## What you need to do
Do not include the pictures; repeat the rest of the data exactly.

## Raw data
BEGIN

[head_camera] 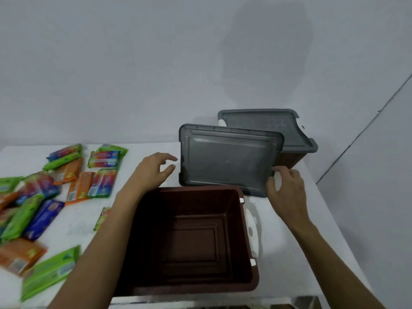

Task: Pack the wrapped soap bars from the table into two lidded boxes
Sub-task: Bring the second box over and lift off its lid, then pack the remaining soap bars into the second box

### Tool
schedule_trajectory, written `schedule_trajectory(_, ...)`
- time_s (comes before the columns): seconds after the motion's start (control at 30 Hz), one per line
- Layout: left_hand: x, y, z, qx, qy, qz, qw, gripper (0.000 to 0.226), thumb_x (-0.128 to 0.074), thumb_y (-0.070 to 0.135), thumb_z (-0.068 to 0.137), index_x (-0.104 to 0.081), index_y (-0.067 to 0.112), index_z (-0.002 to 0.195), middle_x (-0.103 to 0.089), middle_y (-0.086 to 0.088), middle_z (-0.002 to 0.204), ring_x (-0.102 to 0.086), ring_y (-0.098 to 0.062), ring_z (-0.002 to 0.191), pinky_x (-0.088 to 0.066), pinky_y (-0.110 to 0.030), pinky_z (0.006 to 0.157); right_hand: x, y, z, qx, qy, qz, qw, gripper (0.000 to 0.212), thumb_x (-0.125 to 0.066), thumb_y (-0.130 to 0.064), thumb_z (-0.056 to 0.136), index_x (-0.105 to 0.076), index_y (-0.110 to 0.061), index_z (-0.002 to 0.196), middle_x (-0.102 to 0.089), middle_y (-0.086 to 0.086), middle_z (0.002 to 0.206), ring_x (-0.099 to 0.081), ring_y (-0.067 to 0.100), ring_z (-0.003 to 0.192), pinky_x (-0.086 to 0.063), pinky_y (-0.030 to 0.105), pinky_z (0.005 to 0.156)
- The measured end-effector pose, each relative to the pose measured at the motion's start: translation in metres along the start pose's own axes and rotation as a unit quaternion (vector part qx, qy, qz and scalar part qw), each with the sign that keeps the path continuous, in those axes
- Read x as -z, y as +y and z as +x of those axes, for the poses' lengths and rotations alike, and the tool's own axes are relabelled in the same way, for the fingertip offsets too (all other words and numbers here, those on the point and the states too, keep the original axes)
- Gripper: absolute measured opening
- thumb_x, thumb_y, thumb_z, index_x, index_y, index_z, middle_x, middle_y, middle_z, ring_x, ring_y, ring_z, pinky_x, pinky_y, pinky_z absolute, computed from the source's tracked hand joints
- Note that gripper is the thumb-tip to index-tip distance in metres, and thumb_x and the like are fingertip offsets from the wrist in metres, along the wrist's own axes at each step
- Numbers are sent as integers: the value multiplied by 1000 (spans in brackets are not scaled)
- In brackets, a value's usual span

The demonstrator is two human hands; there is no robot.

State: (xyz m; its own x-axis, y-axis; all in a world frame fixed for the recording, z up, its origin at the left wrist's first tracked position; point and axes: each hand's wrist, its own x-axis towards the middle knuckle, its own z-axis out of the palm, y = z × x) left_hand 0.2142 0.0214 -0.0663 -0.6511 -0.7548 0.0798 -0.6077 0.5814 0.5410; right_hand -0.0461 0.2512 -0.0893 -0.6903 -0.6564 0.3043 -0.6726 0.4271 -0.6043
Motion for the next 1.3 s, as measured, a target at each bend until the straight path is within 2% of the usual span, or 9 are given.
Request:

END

## Expected answer
[head_camera] 

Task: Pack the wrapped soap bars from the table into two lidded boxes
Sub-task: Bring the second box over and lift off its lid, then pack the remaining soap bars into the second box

### Tool
schedule_trajectory, written `schedule_trajectory(_, ...)`
- time_s (comes before the columns): seconds after the motion's start (control at 30 Hz), one per line
- Layout: left_hand: x, y, z, qx, qy, qz, qw, gripper (0.000 to 0.226), thumb_x (-0.128 to 0.074), thumb_y (-0.070 to 0.135), thumb_z (-0.068 to 0.137), index_x (-0.104 to 0.081), index_y (-0.067 to 0.112), index_z (-0.002 to 0.195), middle_x (-0.103 to 0.089), middle_y (-0.086 to 0.088), middle_z (-0.002 to 0.204), ring_x (-0.102 to 0.086), ring_y (-0.098 to 0.062), ring_z (-0.002 to 0.191), pinky_x (-0.088 to 0.066), pinky_y (-0.110 to 0.030), pinky_z (0.006 to 0.157); right_hand: x, y, z, qx, qy, qz, qw, gripper (0.000 to 0.212), thumb_x (-0.125 to 0.066), thumb_y (-0.130 to 0.064), thumb_z (-0.056 to 0.136), index_x (-0.105 to 0.076), index_y (-0.110 to 0.061), index_z (-0.002 to 0.196), middle_x (-0.102 to 0.089), middle_y (-0.086 to 0.086), middle_z (0.002 to 0.206), ring_x (-0.099 to 0.081), ring_y (-0.067 to 0.100), ring_z (-0.003 to 0.192), pinky_x (-0.086 to 0.063), pinky_y (-0.030 to 0.105), pinky_z (0.005 to 0.156)
- The measured end-effector pose, each relative to the pose measured at the motion's start: translation in metres along the start pose's own axes and rotation as a unit quaternion (vector part qx, qy, qz and scalar part qw), each with the sign that keeps the path continuous, in those axes
- Read x as -z, y as +y and z as +x of those axes, for the poses' lengths and rotations alike, and the tool's own axes are relabelled in the same way, for the fingertip offsets too (all other words and numbers here, those on the point and the states too, keep the original axes)
- Gripper: absolute measured opening
- thumb_x, thumb_y, thumb_z, index_x, index_y, index_z, middle_x, middle_y, middle_z, ring_x, ring_y, ring_z, pinky_x, pinky_y, pinky_z absolute, computed from the source's tracked hand joints
- Note that gripper is the thumb-tip to index-tip distance in metres, and thumb_x and the like are fingertip offsets from the wrist in metres, along the wrist's own axes at each step
- Numbers are sent as integers: the value multiplied by 1000 (spans in brackets are not scaled)
- In brackets, a value's usual span

The demonstrator is two human hands; there is no robot.

State: (xyz m; its own x-axis, y-axis; all in a world frame fixed for the recording, z up, its origin at the left wrist's first tracked position; point and axes: each hand's wrist, its own x-axis towards the middle knuckle, its own z-axis out of the palm, y = z × x) left_hand 0.2142 0.0214 -0.0663 -0.6511 -0.7548 0.0798 -0.6077 0.5814 0.5410; right_hand -0.0461 0.2512 -0.0893 -0.6903 -0.6564 0.3043 -0.6726 0.4271 -0.6043
Motion for the next 1.3 s, as measured, a target at each bend until the straight path is within 2% of the usual span, or 9 are given.
Request:

Output for the exercise is now complete.